Exercise instructions: Write the data out again exactly, dropping any images it holds.

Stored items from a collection
* * *

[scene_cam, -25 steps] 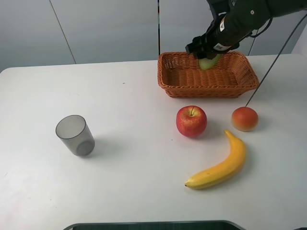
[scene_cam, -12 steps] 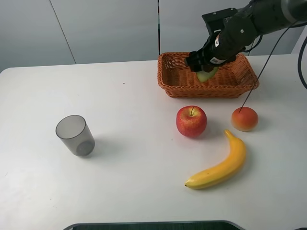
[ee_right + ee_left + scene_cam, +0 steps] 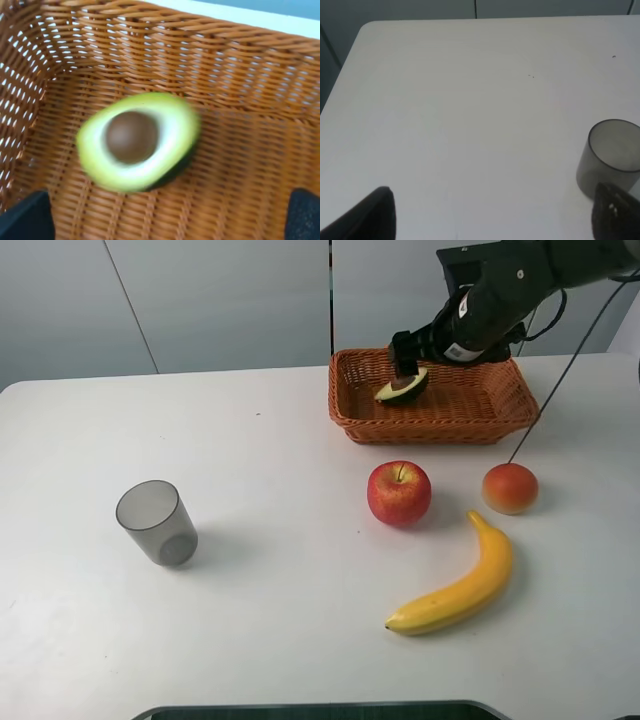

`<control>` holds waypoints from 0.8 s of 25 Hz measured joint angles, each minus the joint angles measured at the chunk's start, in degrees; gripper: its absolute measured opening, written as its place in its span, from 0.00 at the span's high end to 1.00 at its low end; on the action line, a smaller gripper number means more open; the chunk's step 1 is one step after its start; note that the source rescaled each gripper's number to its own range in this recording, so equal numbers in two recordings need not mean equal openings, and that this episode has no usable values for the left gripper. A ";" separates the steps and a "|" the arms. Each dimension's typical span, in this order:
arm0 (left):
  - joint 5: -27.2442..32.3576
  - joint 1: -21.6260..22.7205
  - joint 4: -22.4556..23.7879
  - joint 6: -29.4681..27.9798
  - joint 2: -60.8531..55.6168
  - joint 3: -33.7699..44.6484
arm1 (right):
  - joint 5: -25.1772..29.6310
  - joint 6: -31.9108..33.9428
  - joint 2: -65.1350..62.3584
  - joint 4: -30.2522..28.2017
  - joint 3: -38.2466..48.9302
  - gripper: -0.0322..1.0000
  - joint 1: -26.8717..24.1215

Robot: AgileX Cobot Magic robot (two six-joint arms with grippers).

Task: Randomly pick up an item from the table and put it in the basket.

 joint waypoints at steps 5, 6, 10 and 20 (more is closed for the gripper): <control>0.00 0.00 0.00 0.00 0.00 0.00 | 12.32 -3.46 -6.15 1.29 0.00 0.00 -0.25; 0.00 0.00 0.00 0.00 0.00 0.00 | 15.04 -4.58 -7.33 1.86 0.00 0.00 -0.50; 0.00 0.00 0.00 0.00 0.00 0.00 | 25.91 -8.59 -11.86 4.59 0.00 0.00 -2.19; 0.00 0.00 0.00 0.00 0.00 0.00 | 46.15 -10.76 -24.90 7.53 2.23 0.00 -8.72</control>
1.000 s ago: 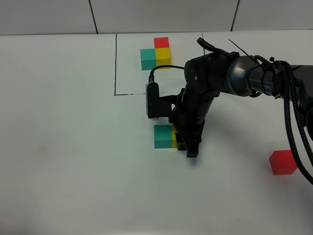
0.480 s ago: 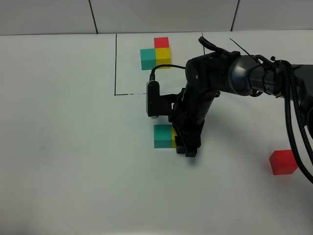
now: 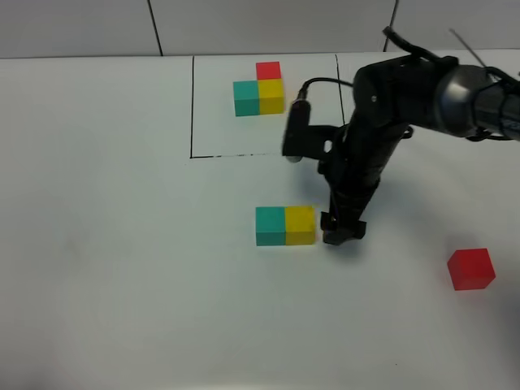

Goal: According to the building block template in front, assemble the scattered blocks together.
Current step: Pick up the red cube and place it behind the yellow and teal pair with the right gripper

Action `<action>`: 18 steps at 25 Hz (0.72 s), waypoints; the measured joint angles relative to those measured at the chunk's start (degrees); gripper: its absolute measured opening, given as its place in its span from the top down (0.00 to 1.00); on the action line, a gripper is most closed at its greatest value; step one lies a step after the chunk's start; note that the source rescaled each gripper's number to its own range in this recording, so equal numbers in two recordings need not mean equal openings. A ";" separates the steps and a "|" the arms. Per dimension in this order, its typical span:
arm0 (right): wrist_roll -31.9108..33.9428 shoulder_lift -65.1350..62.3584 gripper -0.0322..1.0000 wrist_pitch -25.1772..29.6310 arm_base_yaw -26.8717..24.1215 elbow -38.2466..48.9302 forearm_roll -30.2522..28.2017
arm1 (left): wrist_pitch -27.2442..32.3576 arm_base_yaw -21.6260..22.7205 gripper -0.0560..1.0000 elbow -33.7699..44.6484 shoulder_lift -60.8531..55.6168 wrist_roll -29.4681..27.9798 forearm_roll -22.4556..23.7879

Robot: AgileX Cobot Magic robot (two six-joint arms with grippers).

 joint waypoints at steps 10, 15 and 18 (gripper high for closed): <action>34.01 -23.02 0.00 -15.65 -14.19 26.47 -0.56 | 0.00 0.00 0.20 0.00 0.00 0.00 0.00; 40.20 -26.77 0.00 -15.14 -19.82 34.01 -0.49 | 0.00 0.00 0.20 0.00 0.00 0.00 0.00; 40.54 -26.77 0.00 -14.48 -20.88 36.31 -0.18 | 0.00 0.00 0.20 0.00 0.00 0.00 0.00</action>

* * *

Solution to this problem:
[scene_cam, -25 steps] 
[scene_cam, -12 steps] 
[ee_right + ee_left + scene_cam, +0 steps] 

`<control>` holds waypoints from 0.8 s of 25 Hz measured joint angles, each minus the joint angles measured at the chunk's start, in degrees; gripper: its absolute measured opening, written as its place in its span, from 0.00 at the span's high end to 1.00 at its low end; on the action line, a smaller gripper number means more open; the chunk's step 1 is one step after its start; note that the source rescaled each gripper's number to its own range in this recording, so equal numbers in two recordings need not mean equal openings, and that this episode has no usable values for the left gripper. A ";" separates the steps and a "|" the arms. Each dimension's typical span, in this order:
arm0 (left):
  - joint 5: -27.2442..32.3576
  - joint 1: -21.6260..22.7205
  - joint 4: -22.4556..23.7879
  - joint 6: -29.4681..27.9798
  - joint 2: -60.8531..55.6168
  - joint 3: -33.7699..44.6484
arm1 (right):
  - joint 5: -25.1772..29.6310
  - joint 6: -31.9108..33.9428
  - joint 2: -65.1350..62.3584
  - joint 4: -30.2522..28.2017
  - joint 3: -38.2466..48.9302
  - gripper: -0.0322..1.0000
  - joint 1: -26.8717..24.1215

Robot: AgileX Cobot Magic robot (two six-joint arms with grippers).

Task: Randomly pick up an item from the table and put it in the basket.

 joint waypoints at steps 5, 6, 10 and 20 (more is closed for the gripper): <control>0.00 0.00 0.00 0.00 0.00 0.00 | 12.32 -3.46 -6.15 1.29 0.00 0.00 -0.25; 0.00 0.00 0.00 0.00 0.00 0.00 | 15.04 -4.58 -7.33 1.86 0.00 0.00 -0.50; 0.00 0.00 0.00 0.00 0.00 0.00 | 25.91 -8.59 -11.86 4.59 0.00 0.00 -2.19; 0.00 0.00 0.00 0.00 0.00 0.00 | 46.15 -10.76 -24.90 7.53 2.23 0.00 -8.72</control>
1.000 s ago: 
0.480 s ago: 
now: 

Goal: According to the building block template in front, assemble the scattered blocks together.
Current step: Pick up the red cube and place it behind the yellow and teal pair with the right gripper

Action `<action>`: 18 steps at 25 Hz (0.72 s), waypoints; the measured joint angles relative to those measured at the chunk's start (degrees); gripper: its absolute measured opening, given as its place in its span from the top down (0.00 to 1.00); on the action line, a gripper is most closed at its greatest value; step one lies a step after the chunk's start; note that the source rescaled each gripper's number to its own range in this recording, so equal numbers in two recordings need not mean equal openings. A ";" separates the steps and a "|" the arms. Per dimension in this order, its typical span:
arm0 (right): wrist_roll -31.9108..33.9428 shoulder_lift -65.1350..62.3584 gripper -0.0322..1.0000 wrist_pitch -25.1772..29.6310 arm_base_yaw -26.8717..24.1215 elbow -38.2466..48.9302 forearm_roll -30.2522..28.2017
arm1 (left): wrist_pitch -27.2442..32.3576 arm_base_yaw -21.6260..22.7205 gripper -0.0560..1.0000 elbow -33.7699..44.6484 shoulder_lift -60.8531..55.6168 wrist_roll -29.4681..27.9798 forearm_roll -22.4556..23.7879

Robot: AgileX Cobot Magic robot (two six-joint arms with grippers).

 joint waypoints at steps 10, 15 and 18 (gripper high for closed): <action>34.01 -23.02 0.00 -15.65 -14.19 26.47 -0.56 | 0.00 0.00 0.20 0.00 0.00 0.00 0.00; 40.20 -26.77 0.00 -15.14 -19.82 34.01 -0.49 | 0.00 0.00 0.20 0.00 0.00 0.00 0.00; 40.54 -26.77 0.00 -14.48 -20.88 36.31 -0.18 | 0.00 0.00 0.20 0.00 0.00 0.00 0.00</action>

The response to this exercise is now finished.